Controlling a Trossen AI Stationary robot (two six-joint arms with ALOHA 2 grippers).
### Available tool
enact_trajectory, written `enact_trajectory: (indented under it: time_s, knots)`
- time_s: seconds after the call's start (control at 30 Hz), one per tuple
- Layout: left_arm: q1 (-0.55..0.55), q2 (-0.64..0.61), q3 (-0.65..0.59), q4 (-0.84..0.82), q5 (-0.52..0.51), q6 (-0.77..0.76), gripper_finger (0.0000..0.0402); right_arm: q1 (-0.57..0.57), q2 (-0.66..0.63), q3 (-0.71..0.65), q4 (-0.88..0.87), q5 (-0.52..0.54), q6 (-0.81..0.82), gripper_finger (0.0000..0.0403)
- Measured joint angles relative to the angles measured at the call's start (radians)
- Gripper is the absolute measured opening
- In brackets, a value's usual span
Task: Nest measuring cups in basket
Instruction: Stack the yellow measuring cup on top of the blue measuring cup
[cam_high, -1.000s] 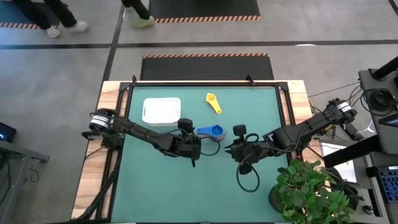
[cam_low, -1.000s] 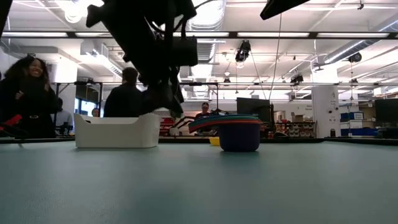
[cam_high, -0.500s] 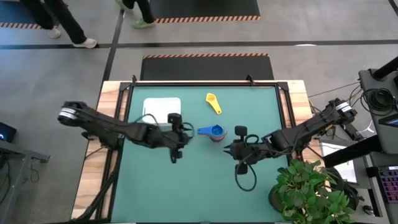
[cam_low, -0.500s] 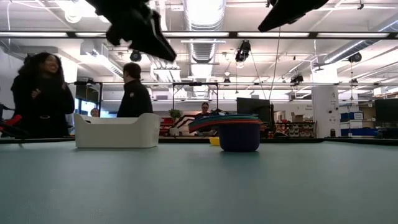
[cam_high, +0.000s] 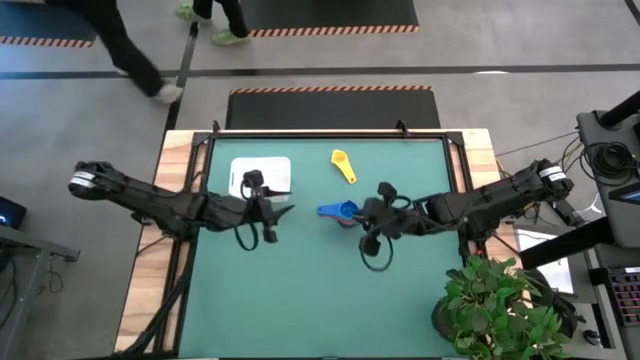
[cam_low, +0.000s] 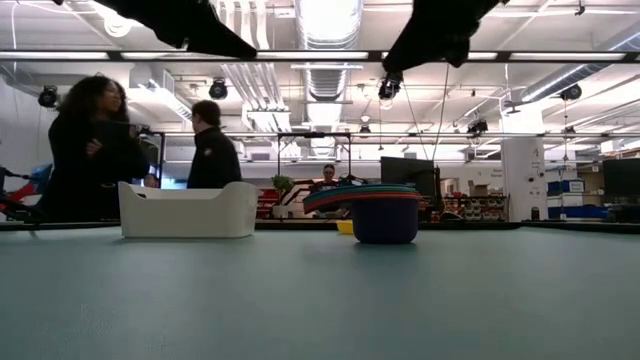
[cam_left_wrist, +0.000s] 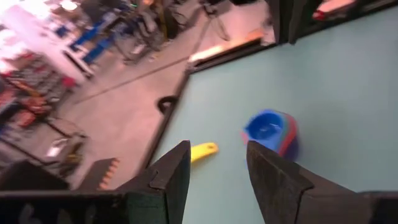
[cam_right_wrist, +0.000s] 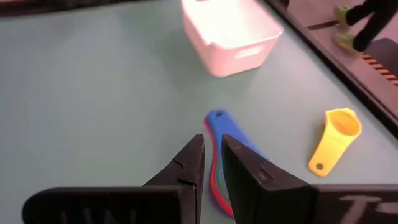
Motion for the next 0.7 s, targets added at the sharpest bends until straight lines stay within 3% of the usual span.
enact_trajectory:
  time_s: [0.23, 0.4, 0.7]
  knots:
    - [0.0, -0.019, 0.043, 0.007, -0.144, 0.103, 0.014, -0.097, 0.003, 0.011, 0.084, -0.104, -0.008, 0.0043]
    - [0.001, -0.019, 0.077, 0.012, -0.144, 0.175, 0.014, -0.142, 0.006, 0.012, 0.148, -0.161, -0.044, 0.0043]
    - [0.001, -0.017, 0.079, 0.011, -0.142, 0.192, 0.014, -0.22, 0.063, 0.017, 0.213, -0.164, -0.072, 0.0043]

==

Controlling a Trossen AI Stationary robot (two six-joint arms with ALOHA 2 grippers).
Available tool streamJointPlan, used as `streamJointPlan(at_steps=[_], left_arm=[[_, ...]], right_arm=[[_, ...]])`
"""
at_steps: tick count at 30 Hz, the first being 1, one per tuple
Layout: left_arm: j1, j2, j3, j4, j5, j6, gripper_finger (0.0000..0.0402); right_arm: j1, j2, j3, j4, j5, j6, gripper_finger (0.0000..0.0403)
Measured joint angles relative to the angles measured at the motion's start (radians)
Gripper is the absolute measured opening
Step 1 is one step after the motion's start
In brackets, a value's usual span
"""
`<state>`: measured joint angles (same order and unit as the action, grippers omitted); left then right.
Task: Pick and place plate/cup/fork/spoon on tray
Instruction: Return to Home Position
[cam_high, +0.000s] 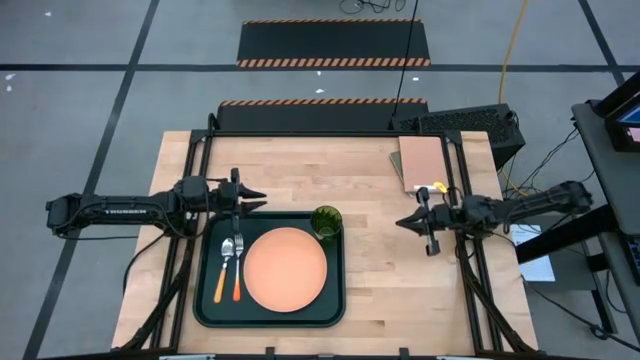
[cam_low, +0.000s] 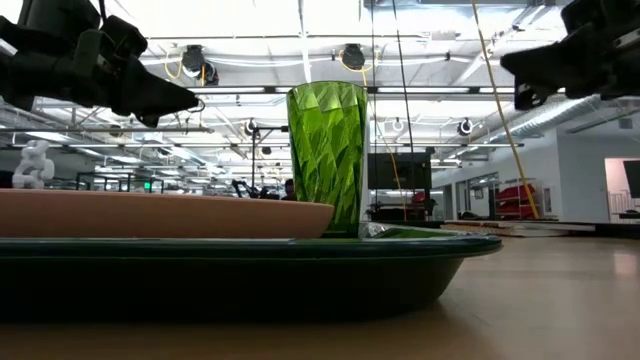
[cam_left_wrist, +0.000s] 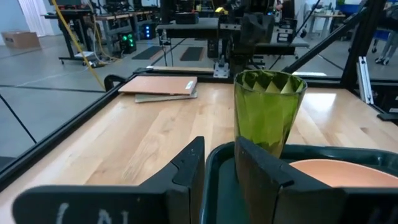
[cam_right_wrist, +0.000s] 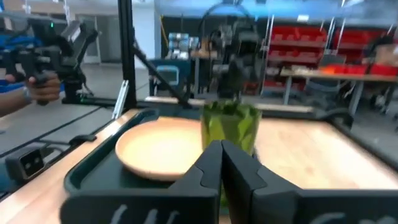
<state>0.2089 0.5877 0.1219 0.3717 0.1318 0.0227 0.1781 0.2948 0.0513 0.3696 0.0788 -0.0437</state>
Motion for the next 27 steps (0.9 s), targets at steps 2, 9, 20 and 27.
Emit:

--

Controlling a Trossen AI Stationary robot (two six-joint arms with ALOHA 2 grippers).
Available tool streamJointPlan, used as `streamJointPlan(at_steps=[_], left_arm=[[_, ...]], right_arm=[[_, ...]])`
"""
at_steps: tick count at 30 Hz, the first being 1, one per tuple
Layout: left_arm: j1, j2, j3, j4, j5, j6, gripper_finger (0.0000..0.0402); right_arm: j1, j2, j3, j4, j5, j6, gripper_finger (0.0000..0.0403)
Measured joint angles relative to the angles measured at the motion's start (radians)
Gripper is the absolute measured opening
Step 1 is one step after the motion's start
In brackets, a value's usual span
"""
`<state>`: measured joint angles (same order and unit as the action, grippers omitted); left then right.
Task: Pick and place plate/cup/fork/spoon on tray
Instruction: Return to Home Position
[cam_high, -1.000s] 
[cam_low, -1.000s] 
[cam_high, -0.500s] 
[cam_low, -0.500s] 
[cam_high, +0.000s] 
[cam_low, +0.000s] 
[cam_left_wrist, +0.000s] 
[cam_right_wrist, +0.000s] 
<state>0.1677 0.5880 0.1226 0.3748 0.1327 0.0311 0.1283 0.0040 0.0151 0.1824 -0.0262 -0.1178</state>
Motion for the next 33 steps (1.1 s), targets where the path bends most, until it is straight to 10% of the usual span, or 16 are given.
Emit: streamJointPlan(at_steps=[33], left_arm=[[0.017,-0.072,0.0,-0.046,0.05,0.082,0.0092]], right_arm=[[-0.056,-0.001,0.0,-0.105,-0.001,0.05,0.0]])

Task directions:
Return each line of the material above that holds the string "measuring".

Result:
Task: Nest measuring cups in basket
Instruction: Stack the yellow measuring cup on top of the blue measuring cup

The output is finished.